I must have been in a delusional state of mind, because I knew how this was going to end--which was messy.  He had eaten his dinner (in just shy of 45 minutes...yay), so what the heck.  He takes the gigantic meyyow over to the microwave and wants me to start it.  At this point I'm more than willing to do it myself because it would be a total disaster if he started working the microwave to cook his own marshmallow.  Can you imagine the clean up on an exploded marshmallow?  Anyhow I carefully watch the meyyow and pop it out when it's almost ready (no need to take any risks), and hand it over to him.  He goes running through the kitchen with it, and starts to play.  In my wishful thinking I hand him a wet washcloth hoping that this time he'll use it instead of his pants.  Nope.  Gotta use the pants.  Meyyow eating has to be 100% supervised because, well...duh.

Aaron has strategically placed himself so that he can see his reflection in the sliding glass door while he's eating his meyyow. So there he sits for the next half an hour, making funny faces at himself in the door, stretching the meyyow and smearing it all over his pants and the table.  Awesome.  Because I made him stay sitting down while he at his meyyow, the mess was contained, and a quick strip of the pants and a LONG time with his hands under hot water to dissolve the sugar, he was on his way, leaving me to scrub down the table!

Monday, December 5, 2011

Slamming doors

In our house slamming doors is a good thing and a bad thing.  Side note--it's ALWAYS a bad thing when your typically developing teenage does it (not that two of mine would EVER think of doing that).  While a slamming door may indicate the mood of most people (including my other children), when done by Aaron, it's a different story.  To every door-slam there is a silver lining--so the good news first: the best part about Aaron slamming a door is you know either he is in a room or he has just left a room (which is also good because you know he's in the house).  The bad news is: he is either in a room or has just left a room--which generally means there is trouble brewing.  Which brings me to this evening.

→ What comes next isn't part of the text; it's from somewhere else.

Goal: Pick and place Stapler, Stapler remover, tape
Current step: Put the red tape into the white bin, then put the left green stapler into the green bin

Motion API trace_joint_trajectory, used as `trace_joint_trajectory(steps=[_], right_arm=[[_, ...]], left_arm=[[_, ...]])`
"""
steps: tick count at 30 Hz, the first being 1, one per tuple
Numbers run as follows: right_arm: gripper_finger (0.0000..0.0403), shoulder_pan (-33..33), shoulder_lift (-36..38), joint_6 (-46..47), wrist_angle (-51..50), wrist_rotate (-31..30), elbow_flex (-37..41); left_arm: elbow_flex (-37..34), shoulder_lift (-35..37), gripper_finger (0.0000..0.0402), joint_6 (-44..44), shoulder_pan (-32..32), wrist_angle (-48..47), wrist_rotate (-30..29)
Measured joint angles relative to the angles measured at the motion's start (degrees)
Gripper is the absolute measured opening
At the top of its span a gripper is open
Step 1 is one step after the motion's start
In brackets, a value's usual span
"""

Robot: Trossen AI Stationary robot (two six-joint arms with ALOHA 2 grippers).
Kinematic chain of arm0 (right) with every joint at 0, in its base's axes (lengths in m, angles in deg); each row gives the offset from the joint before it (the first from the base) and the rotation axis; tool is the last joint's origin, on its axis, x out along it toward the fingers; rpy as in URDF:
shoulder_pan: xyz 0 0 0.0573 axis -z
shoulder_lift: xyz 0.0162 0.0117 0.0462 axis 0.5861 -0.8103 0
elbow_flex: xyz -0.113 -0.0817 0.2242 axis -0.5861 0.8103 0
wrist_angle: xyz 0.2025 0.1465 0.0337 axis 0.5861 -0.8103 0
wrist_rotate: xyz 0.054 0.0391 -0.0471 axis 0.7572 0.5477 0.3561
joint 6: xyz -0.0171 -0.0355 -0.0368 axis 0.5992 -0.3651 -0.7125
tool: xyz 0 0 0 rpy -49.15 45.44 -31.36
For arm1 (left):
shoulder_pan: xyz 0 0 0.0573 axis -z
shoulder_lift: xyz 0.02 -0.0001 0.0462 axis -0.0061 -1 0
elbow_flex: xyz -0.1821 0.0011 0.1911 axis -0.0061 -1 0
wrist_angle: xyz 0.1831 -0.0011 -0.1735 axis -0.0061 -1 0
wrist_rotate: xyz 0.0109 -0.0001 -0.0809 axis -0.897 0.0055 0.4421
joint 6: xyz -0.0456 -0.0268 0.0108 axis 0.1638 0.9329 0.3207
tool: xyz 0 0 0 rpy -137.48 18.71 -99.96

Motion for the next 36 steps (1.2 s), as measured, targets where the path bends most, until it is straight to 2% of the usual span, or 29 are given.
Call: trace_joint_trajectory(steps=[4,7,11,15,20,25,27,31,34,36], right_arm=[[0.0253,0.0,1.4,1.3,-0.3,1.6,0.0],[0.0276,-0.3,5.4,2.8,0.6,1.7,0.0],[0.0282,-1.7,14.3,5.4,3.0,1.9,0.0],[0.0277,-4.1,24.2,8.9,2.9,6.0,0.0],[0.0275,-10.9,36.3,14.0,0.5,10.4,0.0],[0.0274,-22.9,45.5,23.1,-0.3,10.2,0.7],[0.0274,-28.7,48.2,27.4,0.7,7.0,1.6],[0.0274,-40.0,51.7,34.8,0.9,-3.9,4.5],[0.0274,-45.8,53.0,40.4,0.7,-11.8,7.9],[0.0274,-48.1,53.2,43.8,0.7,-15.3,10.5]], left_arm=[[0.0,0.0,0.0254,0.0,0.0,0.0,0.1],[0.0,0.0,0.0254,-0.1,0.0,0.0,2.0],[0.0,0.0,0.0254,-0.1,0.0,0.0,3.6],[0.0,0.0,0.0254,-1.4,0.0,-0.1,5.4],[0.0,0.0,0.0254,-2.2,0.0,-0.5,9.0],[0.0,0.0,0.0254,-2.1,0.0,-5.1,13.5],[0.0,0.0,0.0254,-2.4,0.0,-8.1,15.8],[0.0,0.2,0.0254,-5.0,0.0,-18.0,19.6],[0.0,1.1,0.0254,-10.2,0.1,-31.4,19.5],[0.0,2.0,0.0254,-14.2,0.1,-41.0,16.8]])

A door slammed.  Of course it was an upstairs door and I was downstairs.  I knew Aaron had just gone upstairs, so I ran up there to see where he was (by the way--I hate having stairs--I was hoping I would get in shape, but no dice--turns out if you send your kids up and down the stairs to do things for you the whole exercise thing doesn't work).  His bedroom door was open and he wasn't in it (bad news).  My bedroom door was closed (potential bad news), but after a quick sweep of my bedroom, bathroom and closet (because he now thinks is fun to hang out in there) I determined he wasn't in my room (more bad news--but good news at the same time because that means he wasn't ruining MY stuff).  I start questioning myself that he did in fact go upstairs, and thinking that I'm hoping I'm not going crazy--which despite my denial, I think most people know the truth.  Anyhow, just as I'm determining that I may be crazy, the little monster walks out of his sister's room with three pieces of candy.  I said, "where did you get that candy?" At that point his selective-hearing-sister comes running out of the room she was in and swipes it out of his hands so fast he didn't have time to put a death grip on it.  She's irritated because he stole it, I'm irritated because I didn't know she had it (otherwise I would have gotten to it first), and Aaron is irritated because she ripped it out of his hands.  I'm laughing on the inside because this incident solves a mystery that I've been facing the past couple of days.  There have been candy wrappers on the floor around Aaron's computer, and I couldn't figure out where they came from.  Now I know.  The next time my daughter is out of the house Aaron and I are going to take a field trip into the abyss also known as her bedroom.

Friday, November 25, 2011

Moving update and funny story

Well, Aaron made it through the move.  I have to say I was very concerned about how he would do because the last time we moved it was a disaster.  With him being older, and his parents knowing how to prepare him better, I think he ended up being okay.  He's been sleeping through the night and didn't start looking for ways to escape out of the backyard until today...Today he paced the backyard fence looking for the best way to get outta here!  Luckily we've become friends with the people who bought our old house, so if he shows up there they know how to get a hold of us!  :)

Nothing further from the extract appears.